Yesterday, I doodled in my sketchbook. I just allowed my mind to take my pen and doodle whatever it felt like doodling. Instead of really thinking about what I was going to draw. It's almost as if I let my thoughts flow thru my arm, into my hand and down to the tip of my pen. It was an incredible release, because normally, I think and think and over think... everything before I left myself just start drawing.
I'm going to start approaching my sketchbook in a new way. If I want to remember a word, I'm going to jot that down, if I saw a cool color palette I'm going to put that in there, etc... I've always wanted my sketchbook to also be art, but in my mind, I think I've always wanted it to be perfect, page after page of perfectly worked out, colorful drawings.
I could never before write in pen in my sketchbook, because... what if I wanted to erase, because I have to have it perfect. Perfectionism is the key word here. I was always trying to make things perfect. Which I know now is a ridiculous expectation, and why on earth would an artist want a "perfect" sketchbook.

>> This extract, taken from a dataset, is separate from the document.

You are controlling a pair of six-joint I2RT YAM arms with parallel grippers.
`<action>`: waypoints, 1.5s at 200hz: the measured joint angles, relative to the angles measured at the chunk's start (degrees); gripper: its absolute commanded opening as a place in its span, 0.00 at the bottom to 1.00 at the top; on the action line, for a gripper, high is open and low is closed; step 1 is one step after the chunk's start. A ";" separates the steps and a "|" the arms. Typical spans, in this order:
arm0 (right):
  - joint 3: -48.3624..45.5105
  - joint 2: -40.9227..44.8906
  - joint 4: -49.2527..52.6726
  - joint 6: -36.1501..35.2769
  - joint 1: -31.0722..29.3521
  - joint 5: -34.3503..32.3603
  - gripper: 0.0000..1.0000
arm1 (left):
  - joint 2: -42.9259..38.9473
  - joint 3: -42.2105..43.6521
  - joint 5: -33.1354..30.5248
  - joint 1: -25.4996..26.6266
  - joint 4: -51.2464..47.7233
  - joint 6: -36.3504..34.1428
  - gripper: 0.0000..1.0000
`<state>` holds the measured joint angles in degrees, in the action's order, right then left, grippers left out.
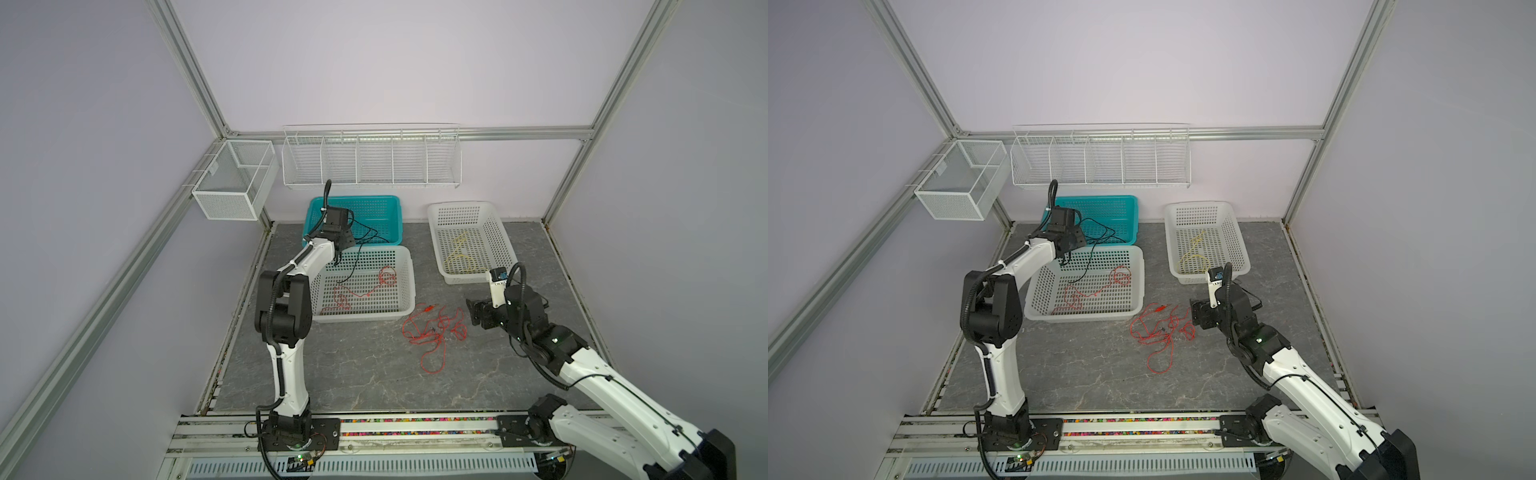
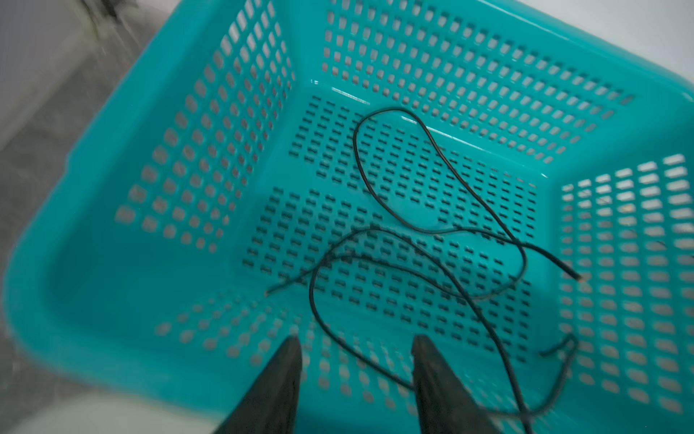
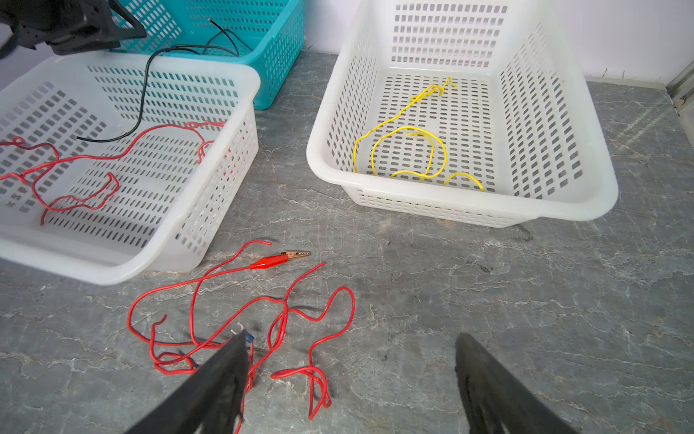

I think I was worried that if someone did decide to pick up my sketchbook, it had to be beautiful (my idea of beautiful) inside. First and foremost, my sketchbook, your sketchbook that's a personal thing. No one should be perusing someone's sketchbook without the artists knowledge. A friend from art school keeps a sketchbook everyday of what's going on in his life. He works things out in his head on paper. It's his visual diary. I think that's so inspiring. Someday he can look back and reflect on his life, right there in his pile of sketchbooks. Amazing...
I'm going to start carrying my sketchbook wherever I go again. I allowed the clutter of everyday life (work, bills, chores, obligations) to block myself creatively. I hope by starting to carry my sketchbook with me, I will renew that sense of creativity that I know I haven't lost, I've just blocked it from shining thru.